▶ _Work order_: Reproduce the records below exactly, but only between the lines holding "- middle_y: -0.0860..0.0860" and "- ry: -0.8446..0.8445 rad", inclusive.

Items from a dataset
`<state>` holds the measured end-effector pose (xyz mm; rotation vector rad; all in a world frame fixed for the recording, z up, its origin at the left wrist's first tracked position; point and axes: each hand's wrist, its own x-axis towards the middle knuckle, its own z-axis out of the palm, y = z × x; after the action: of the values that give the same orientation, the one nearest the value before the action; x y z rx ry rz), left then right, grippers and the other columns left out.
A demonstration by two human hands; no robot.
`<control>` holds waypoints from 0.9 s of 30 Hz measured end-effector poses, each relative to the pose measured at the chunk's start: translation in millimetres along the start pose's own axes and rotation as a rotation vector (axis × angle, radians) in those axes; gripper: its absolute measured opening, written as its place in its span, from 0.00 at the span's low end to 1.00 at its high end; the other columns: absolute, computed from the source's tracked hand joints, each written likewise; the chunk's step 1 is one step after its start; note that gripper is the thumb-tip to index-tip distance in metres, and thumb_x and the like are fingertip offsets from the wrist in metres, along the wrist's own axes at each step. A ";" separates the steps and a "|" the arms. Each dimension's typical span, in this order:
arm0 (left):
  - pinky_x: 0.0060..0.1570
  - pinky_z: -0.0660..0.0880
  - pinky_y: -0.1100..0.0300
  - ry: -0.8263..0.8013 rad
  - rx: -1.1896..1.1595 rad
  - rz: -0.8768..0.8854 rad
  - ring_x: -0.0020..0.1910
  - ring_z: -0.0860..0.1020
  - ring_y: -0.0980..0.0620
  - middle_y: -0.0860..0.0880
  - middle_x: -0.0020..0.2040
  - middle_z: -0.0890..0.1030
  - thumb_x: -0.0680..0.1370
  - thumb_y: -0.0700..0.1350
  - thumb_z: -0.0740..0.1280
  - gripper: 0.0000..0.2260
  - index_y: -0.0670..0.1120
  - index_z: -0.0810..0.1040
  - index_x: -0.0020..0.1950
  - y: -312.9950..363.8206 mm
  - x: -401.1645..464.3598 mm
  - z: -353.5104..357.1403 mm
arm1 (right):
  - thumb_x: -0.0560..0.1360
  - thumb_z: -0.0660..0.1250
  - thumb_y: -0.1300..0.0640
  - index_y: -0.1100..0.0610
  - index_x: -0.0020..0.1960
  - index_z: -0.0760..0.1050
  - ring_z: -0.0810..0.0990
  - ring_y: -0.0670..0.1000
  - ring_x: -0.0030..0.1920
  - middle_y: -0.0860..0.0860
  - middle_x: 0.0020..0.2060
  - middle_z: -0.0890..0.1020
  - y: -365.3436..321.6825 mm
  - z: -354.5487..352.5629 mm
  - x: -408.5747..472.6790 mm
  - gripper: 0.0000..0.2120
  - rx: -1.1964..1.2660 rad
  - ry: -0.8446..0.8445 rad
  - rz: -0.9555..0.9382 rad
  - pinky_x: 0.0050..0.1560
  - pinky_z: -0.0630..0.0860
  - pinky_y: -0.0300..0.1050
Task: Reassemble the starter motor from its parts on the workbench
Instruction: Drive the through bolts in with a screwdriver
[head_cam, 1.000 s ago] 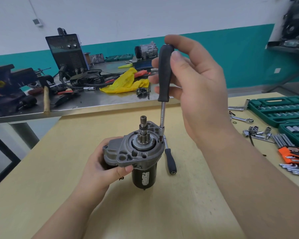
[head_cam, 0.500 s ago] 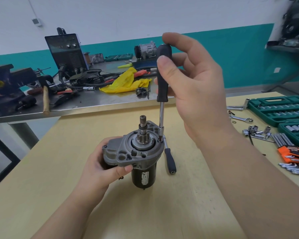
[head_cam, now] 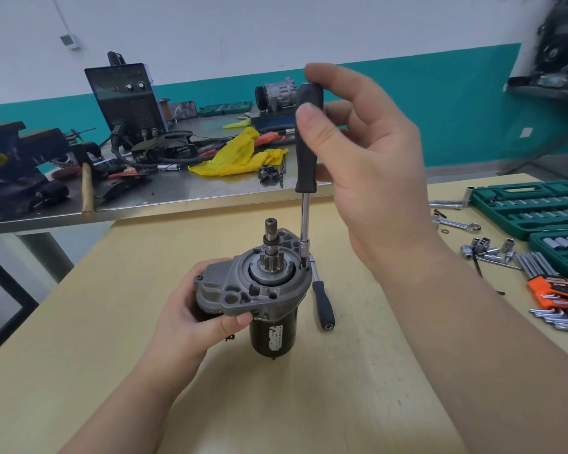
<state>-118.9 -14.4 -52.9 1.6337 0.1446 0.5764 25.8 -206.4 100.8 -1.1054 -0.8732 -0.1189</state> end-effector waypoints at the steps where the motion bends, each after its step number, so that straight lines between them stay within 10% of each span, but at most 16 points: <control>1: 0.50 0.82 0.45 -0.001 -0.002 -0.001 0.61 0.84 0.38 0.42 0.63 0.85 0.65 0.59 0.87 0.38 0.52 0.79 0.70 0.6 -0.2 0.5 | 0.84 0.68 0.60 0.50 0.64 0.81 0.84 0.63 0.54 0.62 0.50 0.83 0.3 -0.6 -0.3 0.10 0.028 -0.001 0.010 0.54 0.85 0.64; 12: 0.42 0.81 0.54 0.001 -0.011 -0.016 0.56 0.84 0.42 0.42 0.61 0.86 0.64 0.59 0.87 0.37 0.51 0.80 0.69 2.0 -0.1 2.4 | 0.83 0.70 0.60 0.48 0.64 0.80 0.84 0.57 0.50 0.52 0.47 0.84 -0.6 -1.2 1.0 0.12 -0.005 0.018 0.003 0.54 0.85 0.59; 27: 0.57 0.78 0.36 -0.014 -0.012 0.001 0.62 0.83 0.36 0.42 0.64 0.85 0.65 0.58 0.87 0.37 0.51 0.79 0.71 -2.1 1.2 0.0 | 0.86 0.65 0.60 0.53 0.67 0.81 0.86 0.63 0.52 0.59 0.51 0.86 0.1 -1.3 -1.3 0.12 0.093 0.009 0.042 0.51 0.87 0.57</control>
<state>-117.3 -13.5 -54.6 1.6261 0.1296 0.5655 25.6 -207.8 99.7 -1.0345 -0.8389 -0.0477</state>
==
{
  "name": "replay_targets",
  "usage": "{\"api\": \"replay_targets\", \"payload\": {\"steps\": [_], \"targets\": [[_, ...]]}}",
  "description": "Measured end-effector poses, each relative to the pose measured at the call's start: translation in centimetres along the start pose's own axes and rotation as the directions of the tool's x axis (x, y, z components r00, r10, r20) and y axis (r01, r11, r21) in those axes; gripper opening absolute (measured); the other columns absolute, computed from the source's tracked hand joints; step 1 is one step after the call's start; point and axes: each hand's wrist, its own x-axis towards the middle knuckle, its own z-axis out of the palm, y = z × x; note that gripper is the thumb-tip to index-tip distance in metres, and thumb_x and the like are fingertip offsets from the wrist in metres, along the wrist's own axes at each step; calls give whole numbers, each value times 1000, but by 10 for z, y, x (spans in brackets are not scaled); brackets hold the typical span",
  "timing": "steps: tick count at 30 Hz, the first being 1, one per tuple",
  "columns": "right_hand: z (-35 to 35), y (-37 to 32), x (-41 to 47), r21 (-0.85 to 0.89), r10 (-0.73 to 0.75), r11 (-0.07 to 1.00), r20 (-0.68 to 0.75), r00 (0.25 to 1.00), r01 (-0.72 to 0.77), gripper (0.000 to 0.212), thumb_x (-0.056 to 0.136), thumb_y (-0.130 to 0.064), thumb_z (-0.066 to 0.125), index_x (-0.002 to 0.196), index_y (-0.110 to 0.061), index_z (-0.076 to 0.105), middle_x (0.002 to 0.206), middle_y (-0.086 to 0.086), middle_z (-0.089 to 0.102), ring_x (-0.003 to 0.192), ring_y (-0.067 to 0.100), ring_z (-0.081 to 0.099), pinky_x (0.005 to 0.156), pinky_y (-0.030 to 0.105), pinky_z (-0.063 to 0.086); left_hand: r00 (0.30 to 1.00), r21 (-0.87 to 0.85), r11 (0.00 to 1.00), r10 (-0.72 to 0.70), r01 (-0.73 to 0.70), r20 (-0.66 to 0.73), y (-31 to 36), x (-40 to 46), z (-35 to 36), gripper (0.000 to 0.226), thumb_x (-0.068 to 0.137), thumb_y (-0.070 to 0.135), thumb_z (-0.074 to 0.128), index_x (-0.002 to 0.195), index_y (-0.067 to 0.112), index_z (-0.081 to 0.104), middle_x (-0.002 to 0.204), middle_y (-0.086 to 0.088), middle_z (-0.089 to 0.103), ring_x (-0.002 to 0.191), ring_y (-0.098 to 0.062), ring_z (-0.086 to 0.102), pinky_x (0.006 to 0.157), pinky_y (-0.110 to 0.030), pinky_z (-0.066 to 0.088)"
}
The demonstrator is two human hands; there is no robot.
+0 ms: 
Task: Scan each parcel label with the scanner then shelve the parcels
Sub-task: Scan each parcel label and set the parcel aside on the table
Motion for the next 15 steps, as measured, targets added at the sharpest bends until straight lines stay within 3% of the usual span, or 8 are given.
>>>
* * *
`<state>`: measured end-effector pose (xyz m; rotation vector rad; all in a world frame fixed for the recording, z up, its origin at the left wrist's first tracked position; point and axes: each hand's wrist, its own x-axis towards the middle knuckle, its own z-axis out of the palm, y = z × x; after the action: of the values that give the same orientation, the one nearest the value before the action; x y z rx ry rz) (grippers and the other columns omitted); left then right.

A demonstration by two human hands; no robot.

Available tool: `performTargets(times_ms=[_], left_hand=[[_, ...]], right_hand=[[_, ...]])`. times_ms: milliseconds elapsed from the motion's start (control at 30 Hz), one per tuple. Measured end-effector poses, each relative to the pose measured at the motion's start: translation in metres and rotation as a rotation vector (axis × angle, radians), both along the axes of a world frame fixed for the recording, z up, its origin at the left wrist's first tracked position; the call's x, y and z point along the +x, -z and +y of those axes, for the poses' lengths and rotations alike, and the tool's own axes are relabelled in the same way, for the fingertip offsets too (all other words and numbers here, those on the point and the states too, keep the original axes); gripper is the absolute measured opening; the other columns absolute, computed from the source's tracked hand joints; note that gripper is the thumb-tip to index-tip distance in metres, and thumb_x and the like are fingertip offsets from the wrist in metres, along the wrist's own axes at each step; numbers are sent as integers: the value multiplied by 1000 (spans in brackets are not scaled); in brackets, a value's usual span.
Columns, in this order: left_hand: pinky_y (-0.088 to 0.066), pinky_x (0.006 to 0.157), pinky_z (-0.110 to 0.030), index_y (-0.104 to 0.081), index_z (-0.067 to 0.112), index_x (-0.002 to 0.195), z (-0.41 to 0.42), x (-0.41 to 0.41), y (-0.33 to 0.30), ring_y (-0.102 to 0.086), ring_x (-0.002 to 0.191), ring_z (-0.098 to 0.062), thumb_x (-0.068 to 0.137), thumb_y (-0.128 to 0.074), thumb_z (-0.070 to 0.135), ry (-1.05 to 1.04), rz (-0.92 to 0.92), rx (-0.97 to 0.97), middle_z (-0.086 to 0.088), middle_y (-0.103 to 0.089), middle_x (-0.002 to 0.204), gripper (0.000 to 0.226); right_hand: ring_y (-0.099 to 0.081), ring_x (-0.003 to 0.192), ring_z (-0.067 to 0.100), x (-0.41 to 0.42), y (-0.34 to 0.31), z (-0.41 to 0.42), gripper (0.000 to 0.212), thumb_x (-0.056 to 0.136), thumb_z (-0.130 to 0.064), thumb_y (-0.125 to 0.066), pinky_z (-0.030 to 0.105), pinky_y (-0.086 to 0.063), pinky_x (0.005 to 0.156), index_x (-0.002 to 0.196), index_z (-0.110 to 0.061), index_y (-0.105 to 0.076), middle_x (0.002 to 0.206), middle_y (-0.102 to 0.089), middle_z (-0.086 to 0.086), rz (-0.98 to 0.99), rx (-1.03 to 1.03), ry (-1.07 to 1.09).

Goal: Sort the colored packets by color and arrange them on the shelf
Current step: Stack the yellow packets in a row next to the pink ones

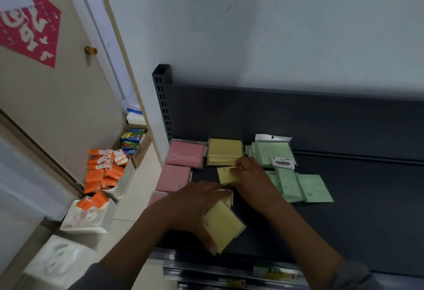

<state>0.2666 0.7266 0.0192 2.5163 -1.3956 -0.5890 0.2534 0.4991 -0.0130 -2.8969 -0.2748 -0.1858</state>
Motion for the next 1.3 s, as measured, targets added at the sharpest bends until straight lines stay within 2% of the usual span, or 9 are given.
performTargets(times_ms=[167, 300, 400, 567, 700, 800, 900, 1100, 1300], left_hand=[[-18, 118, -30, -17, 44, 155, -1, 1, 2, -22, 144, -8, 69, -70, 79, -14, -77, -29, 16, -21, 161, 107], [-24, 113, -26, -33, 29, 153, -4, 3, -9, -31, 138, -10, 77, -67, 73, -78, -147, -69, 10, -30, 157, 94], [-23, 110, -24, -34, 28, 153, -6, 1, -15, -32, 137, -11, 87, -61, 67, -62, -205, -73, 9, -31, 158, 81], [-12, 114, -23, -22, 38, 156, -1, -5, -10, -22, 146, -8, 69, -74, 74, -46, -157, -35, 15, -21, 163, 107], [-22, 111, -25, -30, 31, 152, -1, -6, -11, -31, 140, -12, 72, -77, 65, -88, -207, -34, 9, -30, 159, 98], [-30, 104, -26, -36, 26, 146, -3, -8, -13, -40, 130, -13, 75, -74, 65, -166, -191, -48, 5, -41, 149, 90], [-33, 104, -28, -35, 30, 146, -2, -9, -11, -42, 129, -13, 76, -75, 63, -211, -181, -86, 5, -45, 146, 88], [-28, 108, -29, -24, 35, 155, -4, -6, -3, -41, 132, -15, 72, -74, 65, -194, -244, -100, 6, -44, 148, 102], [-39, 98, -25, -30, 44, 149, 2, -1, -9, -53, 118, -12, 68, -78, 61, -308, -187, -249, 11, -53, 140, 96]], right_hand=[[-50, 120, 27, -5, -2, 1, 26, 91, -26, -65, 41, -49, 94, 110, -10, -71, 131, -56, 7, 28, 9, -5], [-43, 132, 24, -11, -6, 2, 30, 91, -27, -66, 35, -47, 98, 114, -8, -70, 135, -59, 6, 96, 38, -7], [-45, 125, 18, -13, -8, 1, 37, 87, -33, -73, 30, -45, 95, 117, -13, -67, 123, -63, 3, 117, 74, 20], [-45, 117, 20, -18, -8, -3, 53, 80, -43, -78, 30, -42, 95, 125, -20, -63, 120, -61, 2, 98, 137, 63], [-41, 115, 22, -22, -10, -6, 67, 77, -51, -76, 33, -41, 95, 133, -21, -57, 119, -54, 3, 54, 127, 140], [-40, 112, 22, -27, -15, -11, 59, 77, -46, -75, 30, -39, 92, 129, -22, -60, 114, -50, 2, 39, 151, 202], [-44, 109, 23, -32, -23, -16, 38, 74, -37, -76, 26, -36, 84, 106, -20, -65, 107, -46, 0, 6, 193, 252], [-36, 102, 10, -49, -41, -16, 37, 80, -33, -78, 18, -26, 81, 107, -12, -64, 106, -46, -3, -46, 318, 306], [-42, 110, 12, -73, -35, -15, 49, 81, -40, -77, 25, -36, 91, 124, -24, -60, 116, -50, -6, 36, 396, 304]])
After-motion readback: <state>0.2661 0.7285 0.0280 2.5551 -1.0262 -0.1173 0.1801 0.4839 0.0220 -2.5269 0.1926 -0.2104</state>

▶ _Written response_:
  - middle_y: -0.0860..0.0860
  - middle_x: 0.0020..0.2060
  - middle_z: -0.0890..0.1020
  - y: -365.3436..321.6825 mm
  - z: -354.5487..352.5629 mm
  - x: -408.5747..472.6790 mm
  - gripper: 0.0000..0.2120
  - rx: -1.1964..1.2660 rad
  - ry: -0.8446..0.8445 rad

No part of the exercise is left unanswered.